▸ **TASK OBJECTIVE**:
The whole listing below needs to be retyped without a single change.

▸ **SOURCE DATA**:
++++
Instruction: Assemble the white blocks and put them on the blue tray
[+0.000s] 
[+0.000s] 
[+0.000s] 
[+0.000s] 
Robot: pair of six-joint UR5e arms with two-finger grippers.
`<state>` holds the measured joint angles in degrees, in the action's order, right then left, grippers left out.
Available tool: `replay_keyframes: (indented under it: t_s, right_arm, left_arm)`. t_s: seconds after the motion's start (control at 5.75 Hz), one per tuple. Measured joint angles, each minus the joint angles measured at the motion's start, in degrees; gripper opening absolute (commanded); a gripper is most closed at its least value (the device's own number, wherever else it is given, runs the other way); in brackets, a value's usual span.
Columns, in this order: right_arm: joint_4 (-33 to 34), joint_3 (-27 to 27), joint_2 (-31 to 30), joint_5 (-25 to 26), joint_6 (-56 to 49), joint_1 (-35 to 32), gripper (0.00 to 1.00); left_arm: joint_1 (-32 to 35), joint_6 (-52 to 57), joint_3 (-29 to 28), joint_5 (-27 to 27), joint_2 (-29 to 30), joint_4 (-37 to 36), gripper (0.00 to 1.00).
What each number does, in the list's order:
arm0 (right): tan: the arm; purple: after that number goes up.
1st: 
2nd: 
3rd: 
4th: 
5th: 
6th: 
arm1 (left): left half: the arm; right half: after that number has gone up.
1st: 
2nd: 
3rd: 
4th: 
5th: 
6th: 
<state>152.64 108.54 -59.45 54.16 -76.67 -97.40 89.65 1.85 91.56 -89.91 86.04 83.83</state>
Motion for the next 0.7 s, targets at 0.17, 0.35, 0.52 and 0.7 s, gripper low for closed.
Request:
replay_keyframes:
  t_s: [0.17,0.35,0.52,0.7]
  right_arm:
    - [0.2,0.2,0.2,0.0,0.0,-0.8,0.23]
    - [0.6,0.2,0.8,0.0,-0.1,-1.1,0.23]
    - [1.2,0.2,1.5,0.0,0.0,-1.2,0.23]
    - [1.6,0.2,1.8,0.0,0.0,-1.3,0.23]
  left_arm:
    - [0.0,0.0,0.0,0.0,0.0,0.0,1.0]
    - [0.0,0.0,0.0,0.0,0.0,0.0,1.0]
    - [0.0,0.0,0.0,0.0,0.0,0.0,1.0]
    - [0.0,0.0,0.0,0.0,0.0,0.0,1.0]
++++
▸ **SOLUTION TO THE PROBLEM**:
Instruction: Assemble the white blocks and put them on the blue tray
[+0.000s] 
[+0.000s] 
[+0.000s] 
[+0.000s] 
Robot: pair of six-joint UR5e arms with two-finger grippers.
`<state>` holds the measured joint angles in degrees, in the action's order, right then left, grippers left out.
Available tool: `replay_keyframes: (indented under it: t_s, right_arm, left_arm)`. t_s: seconds after the motion's start (control at 5.75 Hz), one per tuple. Measured joint angles, each minus the joint angles measured at the motion's start, in degrees; gripper opening absolute (commanded); a gripper is most closed at its least value (the device's own number, wherever else it is given, runs the other way); in brackets, a value's usual span.
Columns, in this order: right_arm: joint_4 (-33 to 34), joint_3 (-27 to 27), joint_2 (-31 to 30), joint_5 (-25 to 26), joint_6 (-56 to 49), joint_1 (-35 to 32), gripper (0.00 to 1.00); left_arm: joint_1 (-32 to 35), joint_6 (-52 to 57), joint_3 (-29 to 28), joint_5 (-27 to 27), joint_2 (-29 to 30), joint_4 (-37 to 36), gripper (0.00 to 1.00).
What each number does, in the list's order:
arm0 (right): tan: the arm; purple: after that number goes up.
1st: 
2nd: 
3rd: 
4th: 
5th: 
6th: 
arm1 (left): left half: the arm; right half: after that number has gone up.
1st: 
2nd: 
3rd: 
4th: 
5th: 
6th: 
<state>152.64 108.54 -59.45 54.16 -76.67 -97.40 89.65 1.85 91.56 -89.91 86.04 83.83</state>
Motion for the next 0.7 s, targets at 0.17, 0.35, 0.52 and 0.7 s, gripper low for closed.
Request:
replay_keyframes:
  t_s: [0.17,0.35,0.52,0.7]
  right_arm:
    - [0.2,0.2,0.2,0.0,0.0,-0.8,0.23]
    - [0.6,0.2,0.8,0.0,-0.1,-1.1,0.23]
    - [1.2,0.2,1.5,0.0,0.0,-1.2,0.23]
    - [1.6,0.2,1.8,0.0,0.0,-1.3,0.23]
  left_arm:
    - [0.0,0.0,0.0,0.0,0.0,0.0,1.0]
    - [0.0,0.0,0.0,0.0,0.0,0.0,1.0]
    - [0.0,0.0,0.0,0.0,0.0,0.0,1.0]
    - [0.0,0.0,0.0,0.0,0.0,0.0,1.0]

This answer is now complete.